Assignment = For this exercise, reproduce the entries below exactly, but only from the line containing "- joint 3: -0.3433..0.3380" through the line containing "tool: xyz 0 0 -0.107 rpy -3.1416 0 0", both included.

Excerpts from a dataset:

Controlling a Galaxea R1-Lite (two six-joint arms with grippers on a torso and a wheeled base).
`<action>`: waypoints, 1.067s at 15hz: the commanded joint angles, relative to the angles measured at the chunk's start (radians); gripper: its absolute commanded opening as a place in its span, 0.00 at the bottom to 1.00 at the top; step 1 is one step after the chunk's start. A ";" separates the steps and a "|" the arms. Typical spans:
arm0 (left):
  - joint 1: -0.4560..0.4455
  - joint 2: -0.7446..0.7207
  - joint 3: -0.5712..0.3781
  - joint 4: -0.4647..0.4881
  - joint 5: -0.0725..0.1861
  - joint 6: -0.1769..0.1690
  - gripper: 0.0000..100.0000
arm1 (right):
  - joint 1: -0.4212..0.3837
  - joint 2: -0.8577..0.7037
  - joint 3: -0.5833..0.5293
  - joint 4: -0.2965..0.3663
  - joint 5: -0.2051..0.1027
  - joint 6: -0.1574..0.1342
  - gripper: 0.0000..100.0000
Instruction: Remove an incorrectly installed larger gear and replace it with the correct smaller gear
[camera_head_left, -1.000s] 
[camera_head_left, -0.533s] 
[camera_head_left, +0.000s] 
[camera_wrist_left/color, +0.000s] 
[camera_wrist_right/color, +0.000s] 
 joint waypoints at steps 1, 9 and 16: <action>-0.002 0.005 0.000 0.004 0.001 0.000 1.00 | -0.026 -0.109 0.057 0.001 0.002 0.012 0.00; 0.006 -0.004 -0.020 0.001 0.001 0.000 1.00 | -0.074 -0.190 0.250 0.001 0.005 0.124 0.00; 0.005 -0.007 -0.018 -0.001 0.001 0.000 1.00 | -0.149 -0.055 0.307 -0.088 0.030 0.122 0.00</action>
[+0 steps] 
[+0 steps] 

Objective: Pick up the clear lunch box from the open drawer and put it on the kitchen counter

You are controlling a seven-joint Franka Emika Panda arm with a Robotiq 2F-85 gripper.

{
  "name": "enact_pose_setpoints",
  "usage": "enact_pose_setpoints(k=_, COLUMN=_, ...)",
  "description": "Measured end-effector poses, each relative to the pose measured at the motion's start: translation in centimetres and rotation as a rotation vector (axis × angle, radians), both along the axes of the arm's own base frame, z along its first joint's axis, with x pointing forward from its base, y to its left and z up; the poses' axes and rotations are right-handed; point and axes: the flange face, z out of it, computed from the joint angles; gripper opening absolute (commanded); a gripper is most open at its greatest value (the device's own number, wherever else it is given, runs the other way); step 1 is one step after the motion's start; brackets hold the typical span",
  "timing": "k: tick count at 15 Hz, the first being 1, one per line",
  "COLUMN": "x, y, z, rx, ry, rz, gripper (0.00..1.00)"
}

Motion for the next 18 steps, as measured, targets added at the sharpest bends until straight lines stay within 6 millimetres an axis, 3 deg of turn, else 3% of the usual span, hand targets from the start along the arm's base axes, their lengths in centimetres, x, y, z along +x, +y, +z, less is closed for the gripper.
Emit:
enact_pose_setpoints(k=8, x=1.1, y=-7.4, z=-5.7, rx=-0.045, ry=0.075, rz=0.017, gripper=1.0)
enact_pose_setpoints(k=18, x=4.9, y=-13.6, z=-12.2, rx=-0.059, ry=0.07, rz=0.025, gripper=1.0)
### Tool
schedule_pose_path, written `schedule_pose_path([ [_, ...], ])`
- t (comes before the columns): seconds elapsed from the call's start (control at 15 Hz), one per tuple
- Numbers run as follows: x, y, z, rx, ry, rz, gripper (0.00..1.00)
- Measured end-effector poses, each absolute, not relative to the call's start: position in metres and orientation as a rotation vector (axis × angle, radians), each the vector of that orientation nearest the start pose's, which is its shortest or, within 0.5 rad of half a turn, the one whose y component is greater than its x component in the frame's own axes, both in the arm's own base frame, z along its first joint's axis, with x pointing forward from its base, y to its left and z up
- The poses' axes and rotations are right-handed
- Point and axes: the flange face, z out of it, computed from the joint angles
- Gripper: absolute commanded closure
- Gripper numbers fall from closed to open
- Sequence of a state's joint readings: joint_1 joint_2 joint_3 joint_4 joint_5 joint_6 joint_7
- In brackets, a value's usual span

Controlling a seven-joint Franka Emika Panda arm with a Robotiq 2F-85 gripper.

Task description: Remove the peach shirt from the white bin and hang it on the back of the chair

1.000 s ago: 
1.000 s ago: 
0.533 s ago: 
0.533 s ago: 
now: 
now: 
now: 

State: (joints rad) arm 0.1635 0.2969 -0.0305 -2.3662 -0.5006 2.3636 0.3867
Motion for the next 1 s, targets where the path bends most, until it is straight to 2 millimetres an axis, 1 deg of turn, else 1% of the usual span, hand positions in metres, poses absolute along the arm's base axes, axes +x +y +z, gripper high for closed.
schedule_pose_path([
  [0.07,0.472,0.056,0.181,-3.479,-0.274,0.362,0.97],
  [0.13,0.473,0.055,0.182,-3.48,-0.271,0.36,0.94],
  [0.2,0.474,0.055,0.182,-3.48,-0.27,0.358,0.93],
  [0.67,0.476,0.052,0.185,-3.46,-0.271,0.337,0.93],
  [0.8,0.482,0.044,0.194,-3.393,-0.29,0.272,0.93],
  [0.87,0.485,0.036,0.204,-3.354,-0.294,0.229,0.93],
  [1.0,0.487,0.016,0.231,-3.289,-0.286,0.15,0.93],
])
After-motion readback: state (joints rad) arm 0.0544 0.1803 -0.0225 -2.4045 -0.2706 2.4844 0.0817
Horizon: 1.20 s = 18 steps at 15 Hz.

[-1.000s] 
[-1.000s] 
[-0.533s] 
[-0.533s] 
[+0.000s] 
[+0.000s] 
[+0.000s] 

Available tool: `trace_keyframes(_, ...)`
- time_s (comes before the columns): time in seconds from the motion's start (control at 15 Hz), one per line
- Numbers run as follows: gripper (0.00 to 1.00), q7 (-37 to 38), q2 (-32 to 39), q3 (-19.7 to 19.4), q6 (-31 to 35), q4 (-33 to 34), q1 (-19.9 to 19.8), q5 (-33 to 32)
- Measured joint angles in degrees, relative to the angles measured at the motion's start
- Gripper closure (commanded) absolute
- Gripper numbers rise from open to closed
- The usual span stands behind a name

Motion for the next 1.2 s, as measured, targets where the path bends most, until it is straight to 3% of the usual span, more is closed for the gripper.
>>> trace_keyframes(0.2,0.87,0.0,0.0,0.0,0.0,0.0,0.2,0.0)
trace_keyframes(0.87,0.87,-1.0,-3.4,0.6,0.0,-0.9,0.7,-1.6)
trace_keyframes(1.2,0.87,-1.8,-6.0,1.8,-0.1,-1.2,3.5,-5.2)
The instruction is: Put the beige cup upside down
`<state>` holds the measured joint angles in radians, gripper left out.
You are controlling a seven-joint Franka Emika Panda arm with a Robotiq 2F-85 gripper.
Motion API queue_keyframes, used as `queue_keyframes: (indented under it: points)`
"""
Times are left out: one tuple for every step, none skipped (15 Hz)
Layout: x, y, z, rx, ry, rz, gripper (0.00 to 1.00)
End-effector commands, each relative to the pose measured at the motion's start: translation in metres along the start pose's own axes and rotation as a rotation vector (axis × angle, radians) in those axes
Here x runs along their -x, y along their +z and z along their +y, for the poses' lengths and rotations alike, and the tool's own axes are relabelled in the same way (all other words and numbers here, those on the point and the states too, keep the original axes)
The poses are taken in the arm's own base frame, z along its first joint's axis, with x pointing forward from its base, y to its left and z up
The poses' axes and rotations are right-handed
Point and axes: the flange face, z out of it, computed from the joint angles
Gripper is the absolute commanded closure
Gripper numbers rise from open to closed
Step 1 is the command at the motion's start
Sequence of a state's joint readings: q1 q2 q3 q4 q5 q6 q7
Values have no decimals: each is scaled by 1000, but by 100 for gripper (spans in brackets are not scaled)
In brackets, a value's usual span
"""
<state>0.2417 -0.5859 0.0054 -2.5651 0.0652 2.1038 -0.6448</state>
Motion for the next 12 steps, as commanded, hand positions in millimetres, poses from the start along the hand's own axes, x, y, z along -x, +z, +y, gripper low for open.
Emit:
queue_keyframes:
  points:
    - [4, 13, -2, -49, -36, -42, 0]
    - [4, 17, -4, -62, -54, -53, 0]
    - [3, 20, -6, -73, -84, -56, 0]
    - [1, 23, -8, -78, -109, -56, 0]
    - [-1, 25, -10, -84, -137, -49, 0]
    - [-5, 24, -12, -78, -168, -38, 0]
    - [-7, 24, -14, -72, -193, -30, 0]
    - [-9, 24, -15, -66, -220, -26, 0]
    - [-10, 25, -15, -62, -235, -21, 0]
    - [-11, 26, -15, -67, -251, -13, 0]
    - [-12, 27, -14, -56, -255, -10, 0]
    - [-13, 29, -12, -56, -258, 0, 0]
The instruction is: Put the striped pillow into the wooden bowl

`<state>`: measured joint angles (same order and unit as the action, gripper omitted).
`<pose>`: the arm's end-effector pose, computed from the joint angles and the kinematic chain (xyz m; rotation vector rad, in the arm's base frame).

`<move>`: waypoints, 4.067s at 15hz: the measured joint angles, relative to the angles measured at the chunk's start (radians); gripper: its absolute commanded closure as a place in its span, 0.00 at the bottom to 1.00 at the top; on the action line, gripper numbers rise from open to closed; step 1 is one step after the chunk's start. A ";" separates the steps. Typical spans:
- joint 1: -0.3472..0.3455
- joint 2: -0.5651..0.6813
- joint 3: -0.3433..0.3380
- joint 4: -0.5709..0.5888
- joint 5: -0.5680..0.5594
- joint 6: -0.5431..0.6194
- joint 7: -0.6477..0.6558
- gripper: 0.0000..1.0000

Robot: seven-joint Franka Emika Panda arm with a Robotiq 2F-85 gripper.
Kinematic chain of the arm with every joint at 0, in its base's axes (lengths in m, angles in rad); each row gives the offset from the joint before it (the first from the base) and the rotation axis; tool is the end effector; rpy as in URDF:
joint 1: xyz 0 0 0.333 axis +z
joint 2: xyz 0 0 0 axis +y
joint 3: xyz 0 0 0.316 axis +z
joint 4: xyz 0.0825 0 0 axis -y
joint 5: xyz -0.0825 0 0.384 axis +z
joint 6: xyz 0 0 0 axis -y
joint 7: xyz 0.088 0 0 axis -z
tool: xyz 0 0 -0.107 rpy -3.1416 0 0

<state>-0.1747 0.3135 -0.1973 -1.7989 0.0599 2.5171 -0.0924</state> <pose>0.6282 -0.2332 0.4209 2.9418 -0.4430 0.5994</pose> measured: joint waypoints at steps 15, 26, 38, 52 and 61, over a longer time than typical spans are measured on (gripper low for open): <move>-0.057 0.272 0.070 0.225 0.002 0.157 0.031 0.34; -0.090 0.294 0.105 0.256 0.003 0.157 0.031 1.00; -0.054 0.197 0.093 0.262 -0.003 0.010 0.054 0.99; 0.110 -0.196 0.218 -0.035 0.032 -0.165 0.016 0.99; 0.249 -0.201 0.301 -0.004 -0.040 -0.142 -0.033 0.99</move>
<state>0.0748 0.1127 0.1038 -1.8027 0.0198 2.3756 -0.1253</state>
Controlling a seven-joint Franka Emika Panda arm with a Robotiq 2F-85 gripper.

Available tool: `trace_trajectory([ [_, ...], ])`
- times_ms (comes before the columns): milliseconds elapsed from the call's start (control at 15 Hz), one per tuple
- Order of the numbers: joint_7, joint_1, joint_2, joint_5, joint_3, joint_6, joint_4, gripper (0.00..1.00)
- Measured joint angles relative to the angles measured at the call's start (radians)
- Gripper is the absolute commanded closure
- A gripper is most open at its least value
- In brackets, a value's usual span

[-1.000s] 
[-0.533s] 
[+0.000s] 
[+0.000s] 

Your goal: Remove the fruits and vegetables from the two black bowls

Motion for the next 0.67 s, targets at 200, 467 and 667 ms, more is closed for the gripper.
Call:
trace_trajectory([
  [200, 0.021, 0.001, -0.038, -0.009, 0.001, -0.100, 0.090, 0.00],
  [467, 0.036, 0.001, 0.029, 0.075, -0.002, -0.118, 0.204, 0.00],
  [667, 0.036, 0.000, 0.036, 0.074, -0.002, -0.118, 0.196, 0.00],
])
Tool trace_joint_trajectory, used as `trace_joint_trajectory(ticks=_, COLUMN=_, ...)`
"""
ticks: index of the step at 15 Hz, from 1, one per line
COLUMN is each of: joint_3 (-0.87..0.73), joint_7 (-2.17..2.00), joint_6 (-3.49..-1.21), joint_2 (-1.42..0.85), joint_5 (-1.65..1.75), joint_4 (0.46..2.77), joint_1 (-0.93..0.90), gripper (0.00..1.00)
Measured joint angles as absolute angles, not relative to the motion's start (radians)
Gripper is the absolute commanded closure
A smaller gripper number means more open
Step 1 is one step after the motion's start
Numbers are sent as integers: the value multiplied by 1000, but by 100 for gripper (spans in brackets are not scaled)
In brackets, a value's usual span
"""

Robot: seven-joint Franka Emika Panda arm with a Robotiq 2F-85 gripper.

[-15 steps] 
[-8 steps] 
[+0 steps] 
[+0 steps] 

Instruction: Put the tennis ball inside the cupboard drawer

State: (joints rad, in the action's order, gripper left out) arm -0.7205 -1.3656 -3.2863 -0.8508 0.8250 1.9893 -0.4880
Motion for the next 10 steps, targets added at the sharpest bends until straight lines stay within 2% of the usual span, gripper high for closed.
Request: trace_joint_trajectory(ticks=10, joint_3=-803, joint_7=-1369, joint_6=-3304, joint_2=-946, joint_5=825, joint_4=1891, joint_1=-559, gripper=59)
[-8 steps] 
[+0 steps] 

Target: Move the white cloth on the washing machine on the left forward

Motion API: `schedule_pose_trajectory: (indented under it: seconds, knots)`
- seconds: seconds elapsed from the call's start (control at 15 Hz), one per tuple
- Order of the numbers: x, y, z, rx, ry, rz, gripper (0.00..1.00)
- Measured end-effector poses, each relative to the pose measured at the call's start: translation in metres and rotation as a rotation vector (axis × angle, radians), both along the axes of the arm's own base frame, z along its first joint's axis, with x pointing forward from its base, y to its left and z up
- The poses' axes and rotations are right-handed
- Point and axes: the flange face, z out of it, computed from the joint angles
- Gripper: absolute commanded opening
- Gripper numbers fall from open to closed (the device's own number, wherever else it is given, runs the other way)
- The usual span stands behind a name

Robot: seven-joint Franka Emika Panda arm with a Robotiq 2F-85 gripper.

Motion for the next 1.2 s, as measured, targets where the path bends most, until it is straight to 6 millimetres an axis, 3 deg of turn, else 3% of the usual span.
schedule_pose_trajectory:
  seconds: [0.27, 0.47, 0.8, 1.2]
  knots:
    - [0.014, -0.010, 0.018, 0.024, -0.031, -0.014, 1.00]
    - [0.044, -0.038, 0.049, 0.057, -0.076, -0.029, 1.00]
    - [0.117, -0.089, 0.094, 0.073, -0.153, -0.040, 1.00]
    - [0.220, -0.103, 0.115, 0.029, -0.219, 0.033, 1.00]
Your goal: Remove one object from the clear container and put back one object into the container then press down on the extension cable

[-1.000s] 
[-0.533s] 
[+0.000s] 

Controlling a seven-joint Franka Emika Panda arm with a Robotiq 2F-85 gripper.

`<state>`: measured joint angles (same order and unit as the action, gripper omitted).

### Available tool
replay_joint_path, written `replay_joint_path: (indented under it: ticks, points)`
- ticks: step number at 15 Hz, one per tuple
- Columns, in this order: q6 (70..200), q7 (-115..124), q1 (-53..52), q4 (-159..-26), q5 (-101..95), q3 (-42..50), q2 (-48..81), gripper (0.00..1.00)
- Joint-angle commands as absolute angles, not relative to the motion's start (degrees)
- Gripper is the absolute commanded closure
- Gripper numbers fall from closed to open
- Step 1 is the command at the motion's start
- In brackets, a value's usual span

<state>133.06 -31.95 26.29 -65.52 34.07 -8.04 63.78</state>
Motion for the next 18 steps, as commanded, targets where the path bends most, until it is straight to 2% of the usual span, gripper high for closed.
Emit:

Response for this exercise =
- joint 3: -0.3433..0.3380
- joint 4: -0.5709..0.5888
- joint 5: -0.5680..0.5594
- joint 6: -0.5431..0.6194
- joint 7: -0.6477..0.6558
- gripper: 0.0000..1.0000

Robot: seven-joint Franka Emika Panda arm with a Robotiq 2F-85 gripper.
Kinematic chain of the arm with every joint at 0, in its base's axes (lengths in m, angles in rad); each row gives the offset from the joint before it (the first from the base) and the rotation axis; tool is the end effector; rpy as in URDF:
joint 1: xyz 0 0 0.333 axis +z
joint 2: xyz 0 0 0 axis +y
joint 3: xyz 0 0 0.316 axis +z
joint 4: xyz 0.0825 0 0 axis -y
joint 5: xyz -0.0825 0 0.384 axis +z
joint 6: xyz 0 0 0 axis -y
joint 7: xyz 0.088 0 0 axis -z
tool: xyz 0 0 -0.107 rpy -3.1416 0 0

Nothing else is part of this output.